В это время верзила с заплетённой в косу бородой за волосы вытаскивал из обоза бьющуюся Наину – тонкую девушку с русыми, как у матери, волосами. Саму Найю выкинули из повозки, точно куклу, прямо под копыта лошадям и за ноги поволокли на обочину. Пожилая кухарка со вскрытым горлом осталась лежать в луже собственной крови – попыталась защитить молодую госпожу. Полненькая служанка попыталась сбежать; её настигли, оглушили и оставили лежать на дороге. Возница, ехавший рядом с господином, бросился было на помощь, но ему сразу же рассекли спину одним размашистым ударом.
– Чего так долго? – спросил человек со шрамом, наблюдая, как двое других молодцев потрошат купеческую повозку.
– Задержались в Шилеме, – ответил Вастер, вытирая кровь с клинка. – До паследнего таргаш надеялся, что там наживётся. Устал слушать его барматание.
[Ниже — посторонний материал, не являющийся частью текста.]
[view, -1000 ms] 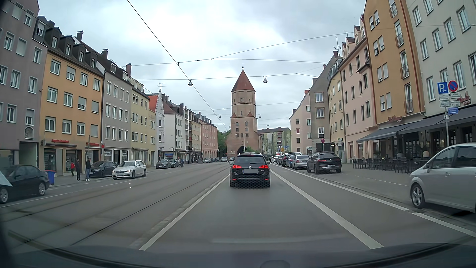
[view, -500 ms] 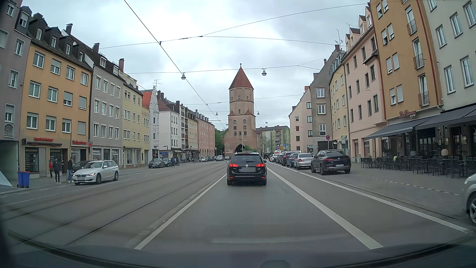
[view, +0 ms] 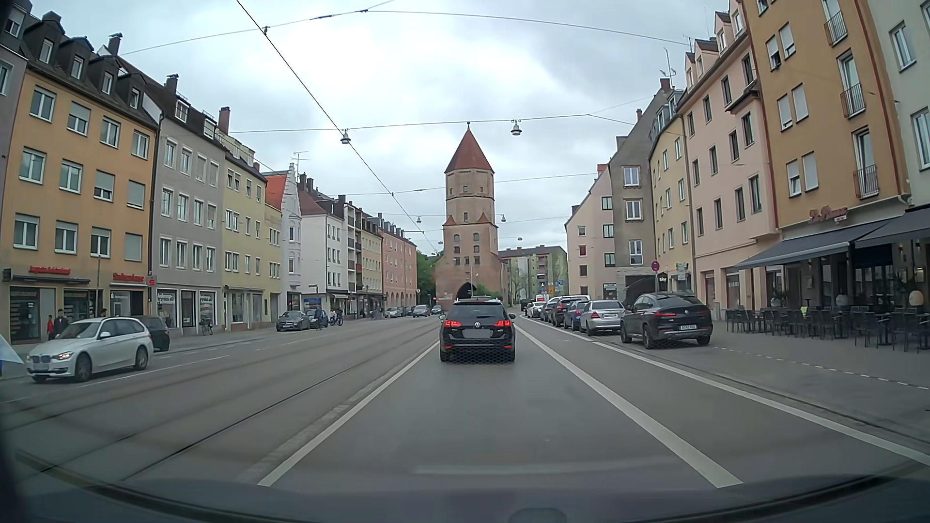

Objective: Follow the waypoints while adhering to traffic rules and regulations

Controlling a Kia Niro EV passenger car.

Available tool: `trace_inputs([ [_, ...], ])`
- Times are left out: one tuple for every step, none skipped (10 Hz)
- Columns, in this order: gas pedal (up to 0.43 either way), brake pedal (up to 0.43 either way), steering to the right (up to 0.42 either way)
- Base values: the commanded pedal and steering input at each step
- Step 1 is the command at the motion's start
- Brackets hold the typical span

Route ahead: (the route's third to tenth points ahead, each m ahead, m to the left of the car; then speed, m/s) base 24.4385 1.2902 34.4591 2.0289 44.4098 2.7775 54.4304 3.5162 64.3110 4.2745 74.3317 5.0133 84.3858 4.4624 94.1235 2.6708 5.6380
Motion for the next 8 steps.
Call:
trace_inputs([
  [0.22, 0.0, -0.002],
  [0.22, 0.0, -0.004],
  [0.22, 0.0, -0.005],
  [0.22, 0.0, -0.005],
  [0.228, 0.0, -0.006],
  [0.26, 0.0, -0.006],
  [0.268, 0.0, -0.006],
  [0.268, 0.0, -0.006],
])
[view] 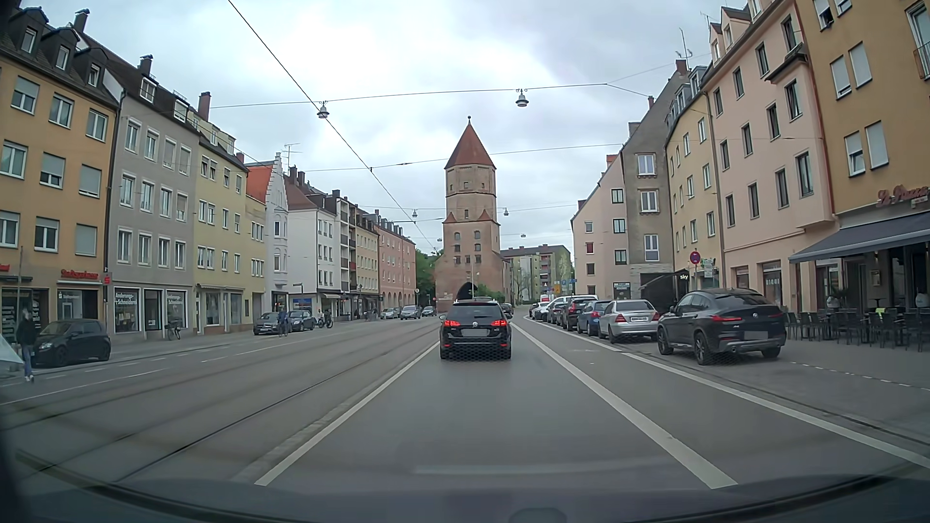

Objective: Follow the waypoints while adhering to traffic rules and regulations

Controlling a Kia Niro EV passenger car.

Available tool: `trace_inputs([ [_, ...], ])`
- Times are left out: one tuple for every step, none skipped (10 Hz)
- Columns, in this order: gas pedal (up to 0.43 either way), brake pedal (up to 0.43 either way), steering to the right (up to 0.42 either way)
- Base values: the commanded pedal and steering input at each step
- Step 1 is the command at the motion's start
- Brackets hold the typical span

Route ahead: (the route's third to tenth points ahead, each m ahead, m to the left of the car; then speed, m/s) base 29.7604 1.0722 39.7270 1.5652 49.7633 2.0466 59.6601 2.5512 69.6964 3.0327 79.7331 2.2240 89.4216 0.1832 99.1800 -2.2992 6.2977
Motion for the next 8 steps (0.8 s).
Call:
trace_inputs([
  [0.268, 0.0, -0.006],
  [0.268, 0.0, -0.006],
  [0.268, 0.0, -0.007],
  [0.26, 0.0, -0.006],
  [0.26, 0.0, -0.006],
  [0.26, 0.0, -0.006],
  [0.26, 0.0, -0.006],
  [0.26, 0.0, -0.006],
])
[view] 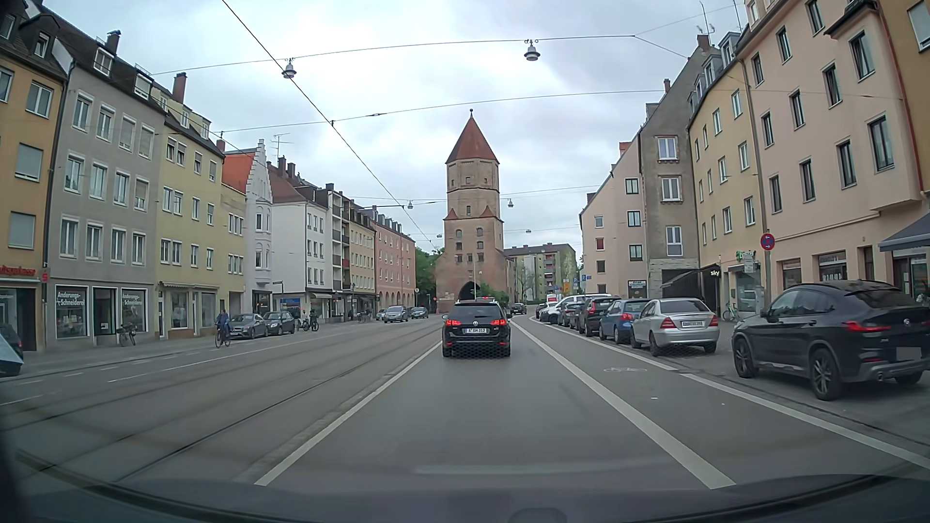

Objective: Follow the waypoints while adhering to traffic rules and regulations

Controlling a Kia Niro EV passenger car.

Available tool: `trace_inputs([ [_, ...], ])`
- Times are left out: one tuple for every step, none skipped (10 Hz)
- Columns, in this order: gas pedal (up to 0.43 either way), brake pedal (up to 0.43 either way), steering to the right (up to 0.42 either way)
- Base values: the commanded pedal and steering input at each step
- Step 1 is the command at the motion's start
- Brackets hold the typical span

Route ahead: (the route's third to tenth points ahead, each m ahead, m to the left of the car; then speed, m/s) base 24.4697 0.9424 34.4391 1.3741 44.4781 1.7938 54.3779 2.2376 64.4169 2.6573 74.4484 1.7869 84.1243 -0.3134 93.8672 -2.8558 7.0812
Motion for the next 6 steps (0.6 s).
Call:
trace_inputs([
  [0.26, 0.0, -0.006],
  [0.26, 0.0, -0.006],
  [0.26, 0.0, -0.006],
  [0.26, 0.0, -0.006],
  [0.26, 0.0, -0.006],
  [0.26, 0.0, -0.006],
])
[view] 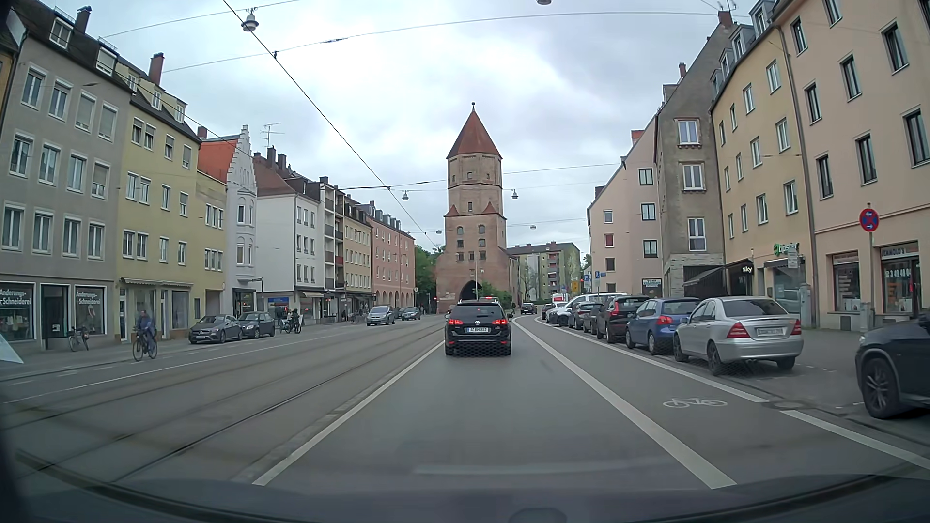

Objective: Follow the waypoints while adhering to traffic rules and regulations

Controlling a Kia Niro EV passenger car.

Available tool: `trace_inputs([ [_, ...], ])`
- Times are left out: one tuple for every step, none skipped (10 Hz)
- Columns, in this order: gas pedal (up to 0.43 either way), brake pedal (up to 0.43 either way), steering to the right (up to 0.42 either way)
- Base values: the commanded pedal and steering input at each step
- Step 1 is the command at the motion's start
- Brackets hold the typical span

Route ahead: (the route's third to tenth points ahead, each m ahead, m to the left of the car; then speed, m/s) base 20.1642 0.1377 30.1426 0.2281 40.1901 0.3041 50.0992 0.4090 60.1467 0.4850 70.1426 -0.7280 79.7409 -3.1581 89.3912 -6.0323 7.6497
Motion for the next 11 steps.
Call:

– Ну, зато сам теперь наживёшься. За его счёт, ха! Иди, проследи, чтобы делёжка честная была, – сказал главарь разбойников и хлопнул предателя по плечу. – Тебе как уговорено, пятая доля.
Миклар на земле зашевелился, огляделся мутным взором. Услышал женские вопли, затем понял: кричат его жена и дочь! Вскочил, плохо соображая, что делает, налетел на труп возницы, снова упал. В десяти шагах от него, прямо на обочине, со спущенными штанами на коленях стояли двое разбойников, а под ними, исходя криками, извивались женщины. Одурманенные похотью головорезы даже не замечали отчаянного сопротивления, которое слабело с каждой секундой.
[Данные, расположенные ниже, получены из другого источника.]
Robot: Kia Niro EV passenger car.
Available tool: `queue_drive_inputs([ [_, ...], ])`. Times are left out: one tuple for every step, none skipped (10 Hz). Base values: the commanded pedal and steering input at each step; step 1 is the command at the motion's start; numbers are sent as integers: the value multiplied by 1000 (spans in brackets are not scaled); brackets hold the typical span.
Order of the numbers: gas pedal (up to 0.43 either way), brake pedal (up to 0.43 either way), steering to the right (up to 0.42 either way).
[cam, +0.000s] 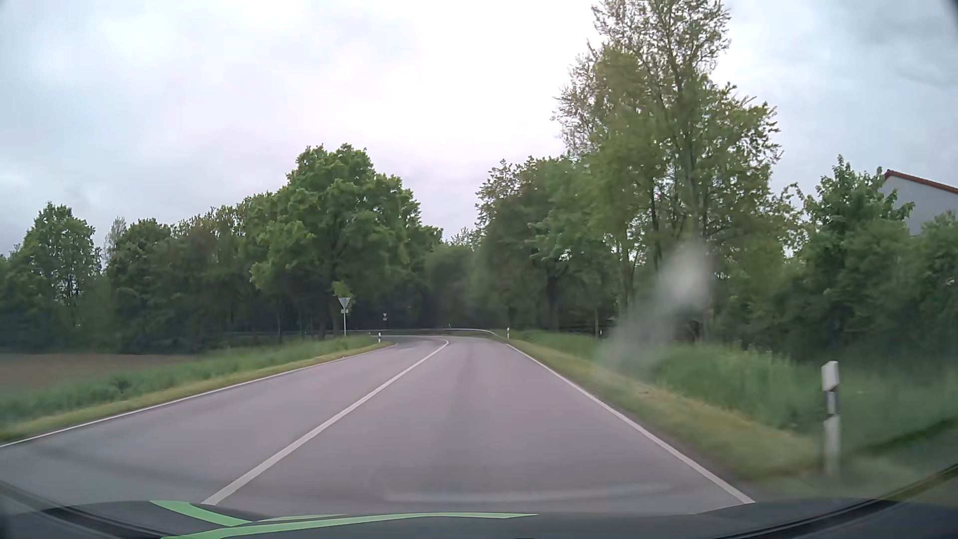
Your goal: Follow the waypoints while adhering to traffic rules and regulations
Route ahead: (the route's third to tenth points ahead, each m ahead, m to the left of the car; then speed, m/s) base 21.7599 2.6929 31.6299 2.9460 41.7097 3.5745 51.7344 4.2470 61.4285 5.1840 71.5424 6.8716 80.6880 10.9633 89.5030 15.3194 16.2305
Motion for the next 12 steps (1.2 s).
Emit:
queue_drive_inputs([
  [339, 0, 0],
  [331, 0, -1],
  [280, 0, 0],
  [240, 0, 0],
  [189, 0, -1],
  [87, 0, -1],
  [0, 0, 0],
  [0, 0, 0],
  [0, 0, 0],
  [0, 0, 0],
  [0, 0, 0],
  [0, 0, 0],
])
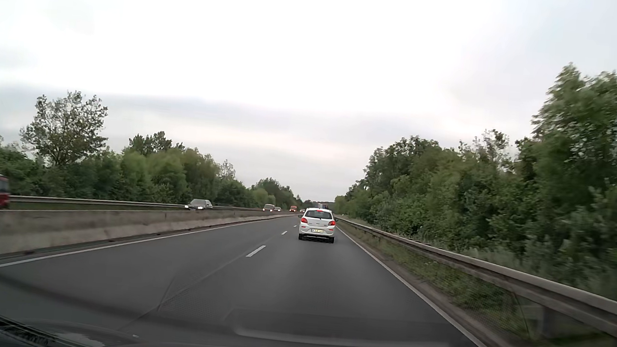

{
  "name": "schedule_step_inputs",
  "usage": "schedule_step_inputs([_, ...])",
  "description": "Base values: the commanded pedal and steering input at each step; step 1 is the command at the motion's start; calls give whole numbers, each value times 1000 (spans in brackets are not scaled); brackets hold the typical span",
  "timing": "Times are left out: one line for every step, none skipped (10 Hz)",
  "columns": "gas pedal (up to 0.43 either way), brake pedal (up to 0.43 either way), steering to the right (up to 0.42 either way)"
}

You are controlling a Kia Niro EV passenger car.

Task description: Follow the waypoints while adhering to traffic rules and regulations

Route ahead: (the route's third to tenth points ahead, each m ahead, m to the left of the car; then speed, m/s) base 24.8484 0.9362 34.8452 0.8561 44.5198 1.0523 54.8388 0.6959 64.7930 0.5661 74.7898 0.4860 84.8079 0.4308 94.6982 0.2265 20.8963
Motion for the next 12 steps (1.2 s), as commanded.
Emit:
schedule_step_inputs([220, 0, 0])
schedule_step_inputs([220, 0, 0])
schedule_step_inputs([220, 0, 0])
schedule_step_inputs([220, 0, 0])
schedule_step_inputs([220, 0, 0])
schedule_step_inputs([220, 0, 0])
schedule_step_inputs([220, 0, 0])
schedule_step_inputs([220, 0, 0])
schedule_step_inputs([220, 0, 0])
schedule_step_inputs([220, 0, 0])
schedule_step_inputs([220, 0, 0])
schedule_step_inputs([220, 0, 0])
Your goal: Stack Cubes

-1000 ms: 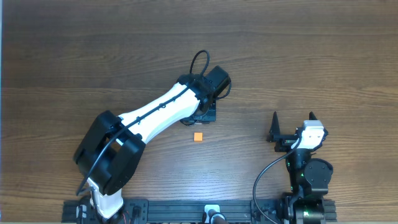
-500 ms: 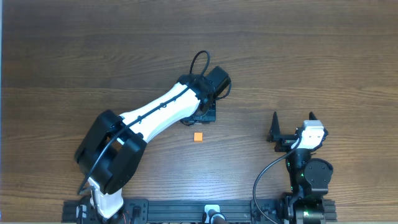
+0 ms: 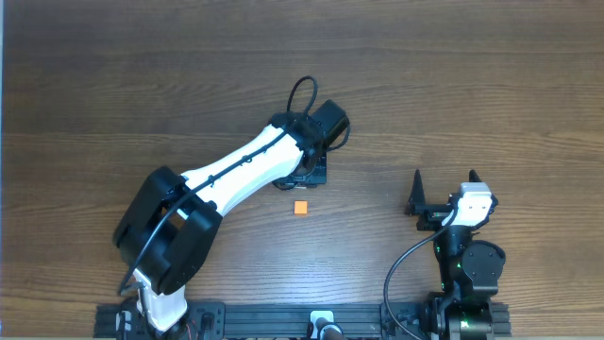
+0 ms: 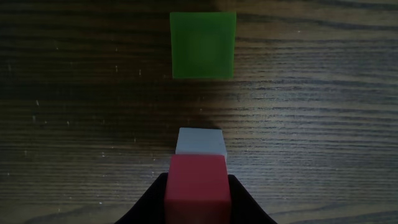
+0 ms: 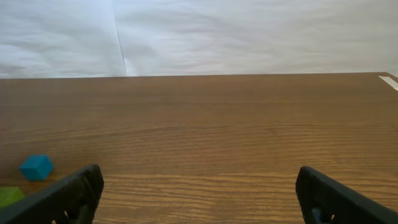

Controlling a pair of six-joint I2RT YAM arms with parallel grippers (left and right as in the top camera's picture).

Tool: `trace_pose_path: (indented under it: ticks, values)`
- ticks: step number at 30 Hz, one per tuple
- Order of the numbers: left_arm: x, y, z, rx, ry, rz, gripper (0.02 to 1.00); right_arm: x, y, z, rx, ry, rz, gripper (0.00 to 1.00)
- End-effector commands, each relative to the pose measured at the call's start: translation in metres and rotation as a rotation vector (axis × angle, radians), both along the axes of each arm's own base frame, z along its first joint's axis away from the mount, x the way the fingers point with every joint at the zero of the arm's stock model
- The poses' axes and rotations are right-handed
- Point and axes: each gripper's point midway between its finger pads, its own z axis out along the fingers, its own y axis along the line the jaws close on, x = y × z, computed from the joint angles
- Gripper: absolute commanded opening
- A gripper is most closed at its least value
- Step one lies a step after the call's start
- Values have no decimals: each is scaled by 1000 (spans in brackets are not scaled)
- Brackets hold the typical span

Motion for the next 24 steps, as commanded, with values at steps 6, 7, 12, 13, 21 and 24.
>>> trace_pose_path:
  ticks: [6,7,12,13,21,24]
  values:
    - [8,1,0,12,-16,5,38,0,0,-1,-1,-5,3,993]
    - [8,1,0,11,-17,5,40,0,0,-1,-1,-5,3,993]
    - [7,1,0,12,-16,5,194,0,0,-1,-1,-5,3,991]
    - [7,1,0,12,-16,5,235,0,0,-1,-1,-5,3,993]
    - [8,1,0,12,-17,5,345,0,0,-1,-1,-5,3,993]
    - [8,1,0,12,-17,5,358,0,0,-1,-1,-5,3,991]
Купец с рёвом вскочил, намереваясь разорвать насильников голыми руками, но тут из его живота показалось длинное тонкое лезвие, а в спину толкнулся эфес его собственной шпаги.
– Всё, отвоевался, – сказали ему в самое ухо. – Полежи пока.
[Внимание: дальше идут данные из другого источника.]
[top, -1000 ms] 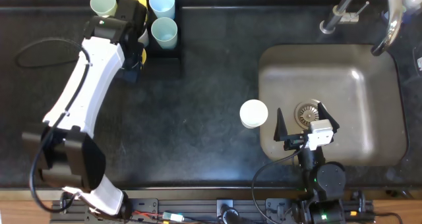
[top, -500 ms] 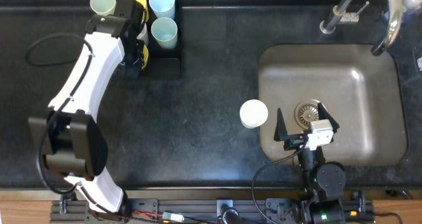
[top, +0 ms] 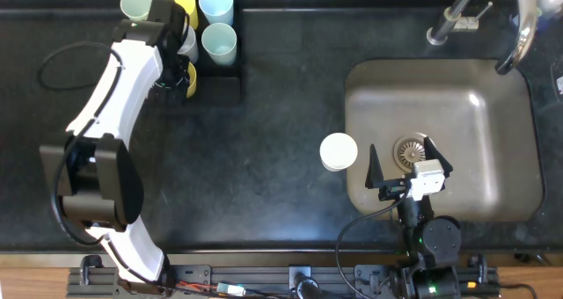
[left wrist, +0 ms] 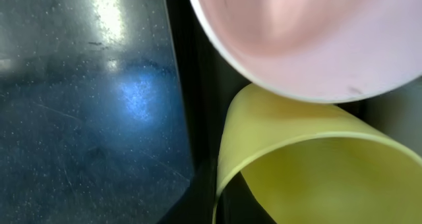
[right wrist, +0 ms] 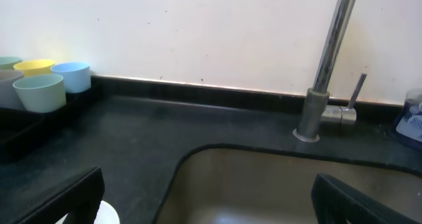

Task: Store Cups

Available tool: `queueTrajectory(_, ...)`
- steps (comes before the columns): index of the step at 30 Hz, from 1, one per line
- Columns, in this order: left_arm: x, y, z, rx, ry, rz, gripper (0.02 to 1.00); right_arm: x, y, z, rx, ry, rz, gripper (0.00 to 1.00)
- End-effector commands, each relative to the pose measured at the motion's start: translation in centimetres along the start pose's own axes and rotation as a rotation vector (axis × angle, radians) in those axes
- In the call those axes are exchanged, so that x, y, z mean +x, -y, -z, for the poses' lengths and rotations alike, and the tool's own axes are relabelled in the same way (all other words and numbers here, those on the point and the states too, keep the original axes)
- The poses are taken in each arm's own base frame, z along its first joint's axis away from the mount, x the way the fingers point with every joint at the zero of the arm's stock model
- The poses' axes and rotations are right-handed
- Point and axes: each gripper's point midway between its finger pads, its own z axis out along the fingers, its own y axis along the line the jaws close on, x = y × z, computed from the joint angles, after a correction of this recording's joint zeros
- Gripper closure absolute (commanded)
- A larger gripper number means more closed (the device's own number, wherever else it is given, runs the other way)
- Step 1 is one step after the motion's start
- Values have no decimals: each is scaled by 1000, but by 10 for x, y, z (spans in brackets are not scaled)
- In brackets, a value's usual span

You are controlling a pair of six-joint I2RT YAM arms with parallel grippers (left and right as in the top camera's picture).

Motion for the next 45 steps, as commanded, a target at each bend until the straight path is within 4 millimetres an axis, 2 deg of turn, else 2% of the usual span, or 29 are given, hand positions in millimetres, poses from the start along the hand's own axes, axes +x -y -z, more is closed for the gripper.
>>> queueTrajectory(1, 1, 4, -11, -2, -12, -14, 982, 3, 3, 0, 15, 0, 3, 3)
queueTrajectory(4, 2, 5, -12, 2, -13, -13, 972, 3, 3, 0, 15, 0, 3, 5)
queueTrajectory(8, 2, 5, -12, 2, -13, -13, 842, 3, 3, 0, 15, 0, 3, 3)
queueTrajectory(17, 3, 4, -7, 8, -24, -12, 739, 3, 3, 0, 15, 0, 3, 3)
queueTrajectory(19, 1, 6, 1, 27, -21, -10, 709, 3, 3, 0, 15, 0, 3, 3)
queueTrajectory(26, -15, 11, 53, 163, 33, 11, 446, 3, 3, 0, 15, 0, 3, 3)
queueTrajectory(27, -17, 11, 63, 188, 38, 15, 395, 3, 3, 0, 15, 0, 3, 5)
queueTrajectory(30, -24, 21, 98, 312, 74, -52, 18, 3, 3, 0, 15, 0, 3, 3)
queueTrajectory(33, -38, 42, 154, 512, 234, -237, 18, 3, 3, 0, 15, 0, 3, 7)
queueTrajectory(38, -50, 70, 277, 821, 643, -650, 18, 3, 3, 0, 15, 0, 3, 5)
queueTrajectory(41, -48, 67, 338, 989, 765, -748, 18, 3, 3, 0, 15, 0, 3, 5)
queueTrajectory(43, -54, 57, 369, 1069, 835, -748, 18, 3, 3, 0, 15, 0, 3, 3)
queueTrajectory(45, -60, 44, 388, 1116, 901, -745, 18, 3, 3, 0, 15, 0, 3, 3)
Клинок внутри него дважды провернулся, и купец рухнул на землю, с головой окунувшись в океан боли.
– Какая сладенькая! – крикнул кособородый, впечатывая Наину лицом в землю. – Давненько я таких целок не щупал! Атаман, такое надо попробовать!
– Да и мамаша ещё ничего! – крикнул второй, худощавый насильник и заржал истошным смехом, брызгая слюной и ни на секунду не прекращая толчков.
Человек со шрамом поморщился, глядя на них, сплюнул под ноги и крикнул тем, что в повозке:
– Ну что там, есть чего интересного?
– А то как же! – донёсся приглушённый пологом ответ. – Не так уж плохо у них дела шли! Золото тут, шелка, украшения…
– Ну и славно, – сказал атаман себе под нос и наклонился над стонущим Микларом, чтобы срезать с его пояса кошелёк. – Это тебе больше не понадобится.
Кособородый с рёвом сделал несколько последних толчков и поднялся, натягивая штаны. Его место тотчас занял другой бандит, до той поры обиравший трупы – плюгавый, с широкой лысиной.
Вдруг из повозки раздался вскрик боли:
– Ай! Стой, сучонок!.. Куда?!
Человек со шрамом обернулся на звук и с недоумением увидел, что на него бежит, сжимая в руках окровавленный кухонный ножик, мальчишка. Он явно собирался воткнуть его бедро атамана. Тот без труда избежал удара, да ещё дал пареньку такого тумака, что тот рухнул на землю лицом вниз и проехал ещё шаг по инерции.
– Ничего себе сюрпризец, – озадаченно сказал атаман. – Вастер! Ты почему не сказал, что с ними карапуз?
Мальчик, судорожно вздыхая, сел на земле. Из разбитого носа текла кровь, ладошки тоже были разодраны. Он размазывал ими текущие по лицу слёзы, но смотрел по-прежнему волчонком.